Wakasugi N, Uchida H, Uno S
Astellas Pharma Inc, Tokyo, Japan.
Astellas Pharma Inc, Tokyo, Japan.
Transplant Proc. 2018 Dec;50(10):3296-3305. doi: 10.1016/j.transproceed.2018.08.049. Epub 2018 Sep 6.
This study reported 5-year data on the safety and effectiveness of prolonged-release tacrolimus (PR-T) in de novo kidney transplant recipients (KTRs) in Japanese routine clinical practice.
This was an open-label, prospective, noncomparative, observational, postmarketing surveillance study of de novo KTRs who initiated PR-T as part of routine clinical practice in 43 sites in Japan between March 2009 and March 2011. Follow-up period was March 2010 to March 2016. Effectiveness outcomes included Kaplan-Meier estimated patient survival, graft survival, graft rejection, estimated glomerular filtration rate (eGFR; Modification of Diet in Renal Disease-4), and creatinine clearance. Adverse drug reactions (ADRs) were recorded.

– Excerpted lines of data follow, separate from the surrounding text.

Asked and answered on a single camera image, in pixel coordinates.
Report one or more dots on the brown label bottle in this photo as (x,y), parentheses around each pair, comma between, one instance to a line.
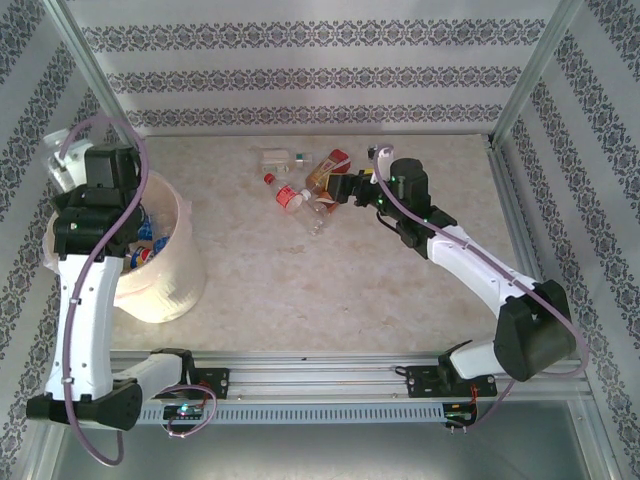
(325,206)

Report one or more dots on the clear bottle white label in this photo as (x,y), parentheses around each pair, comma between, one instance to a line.
(274,160)

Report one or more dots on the aluminium frame post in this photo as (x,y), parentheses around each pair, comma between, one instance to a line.
(94,75)
(600,445)
(535,75)

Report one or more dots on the clear bottle red label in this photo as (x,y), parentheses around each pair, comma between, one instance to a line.
(287,196)

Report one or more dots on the aluminium side rail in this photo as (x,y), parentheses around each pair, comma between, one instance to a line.
(517,215)

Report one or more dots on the amber bottle red top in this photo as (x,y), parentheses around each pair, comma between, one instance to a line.
(322,167)

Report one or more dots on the bottle blue red label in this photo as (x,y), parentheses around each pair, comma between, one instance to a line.
(141,256)

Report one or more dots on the white round bin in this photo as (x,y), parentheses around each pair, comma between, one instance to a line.
(170,295)

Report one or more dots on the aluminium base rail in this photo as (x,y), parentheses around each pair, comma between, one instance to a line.
(320,375)

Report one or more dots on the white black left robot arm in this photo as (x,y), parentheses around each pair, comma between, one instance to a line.
(85,330)

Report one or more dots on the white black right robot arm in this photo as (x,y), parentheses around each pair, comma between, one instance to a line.
(480,270)

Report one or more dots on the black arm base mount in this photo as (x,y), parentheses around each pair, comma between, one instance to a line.
(212,382)
(425,382)

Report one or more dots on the small circuit board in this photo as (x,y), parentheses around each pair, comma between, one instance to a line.
(460,418)
(184,411)

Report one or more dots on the small green white bottle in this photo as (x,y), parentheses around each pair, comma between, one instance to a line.
(303,161)

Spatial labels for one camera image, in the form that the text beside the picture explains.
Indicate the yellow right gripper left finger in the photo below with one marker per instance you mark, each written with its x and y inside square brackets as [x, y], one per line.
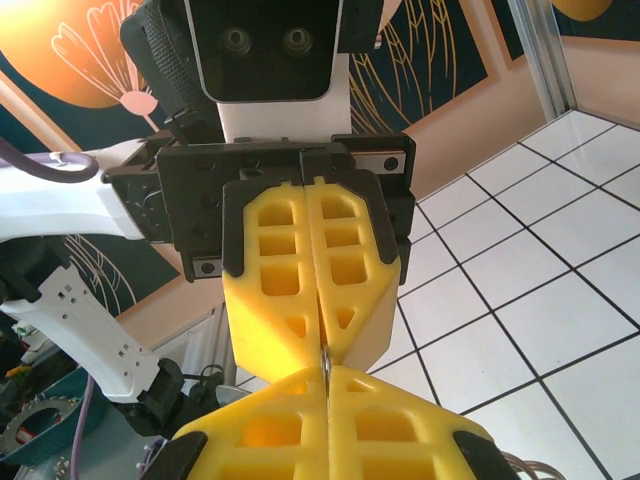
[310, 450]

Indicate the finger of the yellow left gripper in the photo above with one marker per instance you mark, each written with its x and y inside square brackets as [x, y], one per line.
[372, 300]
[245, 310]

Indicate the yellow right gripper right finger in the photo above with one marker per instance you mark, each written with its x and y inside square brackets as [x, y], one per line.
[345, 440]

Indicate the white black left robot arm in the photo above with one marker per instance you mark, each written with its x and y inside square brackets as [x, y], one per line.
[50, 205]

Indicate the teal plastic bin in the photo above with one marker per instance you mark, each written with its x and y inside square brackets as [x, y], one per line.
[90, 415]

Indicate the metal toothed sprocket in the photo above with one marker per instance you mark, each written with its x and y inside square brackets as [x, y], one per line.
[17, 425]

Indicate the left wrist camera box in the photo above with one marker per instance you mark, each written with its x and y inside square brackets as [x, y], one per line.
[270, 65]

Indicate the aluminium corner post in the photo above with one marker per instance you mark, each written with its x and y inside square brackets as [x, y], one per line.
[542, 50]

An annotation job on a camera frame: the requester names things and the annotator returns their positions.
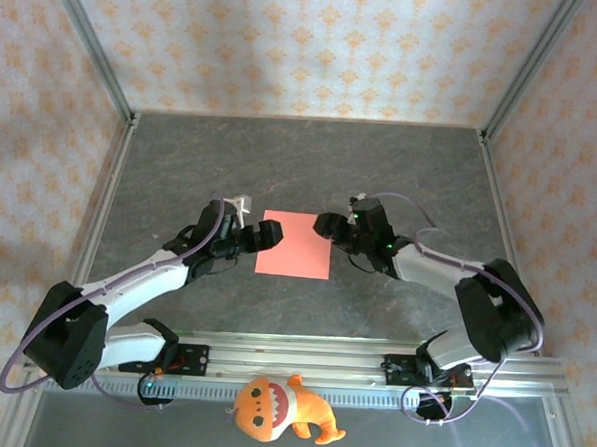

The safety analysis set comprised 250 de novo KTRs (mean age 45.9 [SD, 14.2] years); 249 patients formed the efficacy analysis set. Mean PR-T daily dose decreased during the study (0.14 [SD, 0.05], 0.09 [SD, 0.05], and 0.05 [SD, 0.03] mg/kg at day 0 [transplant], week 24, and year 5, respectively), as did tacrolimus trough levels (15.9 [SD, 13.4] to 4.0 [SD, 1.4] ng/mL between day 1 and year 5). Year 5 Kaplan-Meier estimated patient survival, graft survival, and rejection rates were 96.7%, 93.4%, and 26.9%, respectively. Mean eGFR and serum creatinine levels remained stable from week 4 to year 5 post transplant (eGFR, 48.3 [SD, 16.9] vs 48.7 [SD, 13.8] mL/min/1.73 m, respectively; serum creatinine, 1.39 [SD, 0.89] vs 1.25 [SD, 0.50] mg/dL). Overall, 230 ADRs were reported in 129 (51.6%) patients. Eight patients died during follow-up.
PR-T-based immunosuppression was effective, and renal function remained stable up to 5 years post transplant in routine clinical practice in Japan. Incidence of ADRs was low, and no new safety signals were identified.
本研究报告了在日本常规临床实践中,接受缓释他克莫司(PR-T)治疗的初发肾移植受者(KTRs)的5年安全性和有效性数据。
这是一项开放标签、前瞻性、非对照、观察性的上市后监测研究,研究对象为2009年3月至2011年3月期间在日本43个医疗点开始将PR-T作为常规临床治疗一部分的初发KTRs。随访期为2010年3月至2016年3月。有效性指标包括Kaplan-Meier估计的患者生存率、移植物生存率、移植物排斥反应、估计肾小球滤过率(eGFR;肾脏病饮食改良-4公式)和肌酐清除率。记录药物不良反应(ADRs)。
安全性分析集包括250例初发KTRs(平均年龄45.9[标准差,14.2]岁);249例患者构成有效性分析集。在研究期间,PR-T的平均每日剂量下降(移植日[第0天]、第24周和第5年时分别为0.14[标准差,0.05]、0.09[标准差,0.05]和0.05[标准差,0.03]mg/kg),他克莫司谷浓度也下降(第1天至第5年期间从15.9[标准差,13.4]降至4.0[标准差,1.4]ng/mL)。第5年Kaplan-Meier估计的患者生存率、移植物生存率和排斥率分别为96.7%、93.4%和26.9%。移植后第4周和第5年期间,平均eGFR和血清肌酐水平保持稳定(eGFR分别为48.3[标准差,16.9]和48.7[标准差,13.8]mL/min/1.73m²;血清肌酐分别为1.39[标准差,0.89]和1.25[标准差,0.50]mg/dL)。总体而言,129例(51.6%)患者报告了230次ADRs。8例患者在随访期间死亡。
在日本的常规临床实践中,基于PR-T的免疫抑制有效,移植后长达5年肾功能保持稳定。ADRs发生率低,未发现新的安全信号。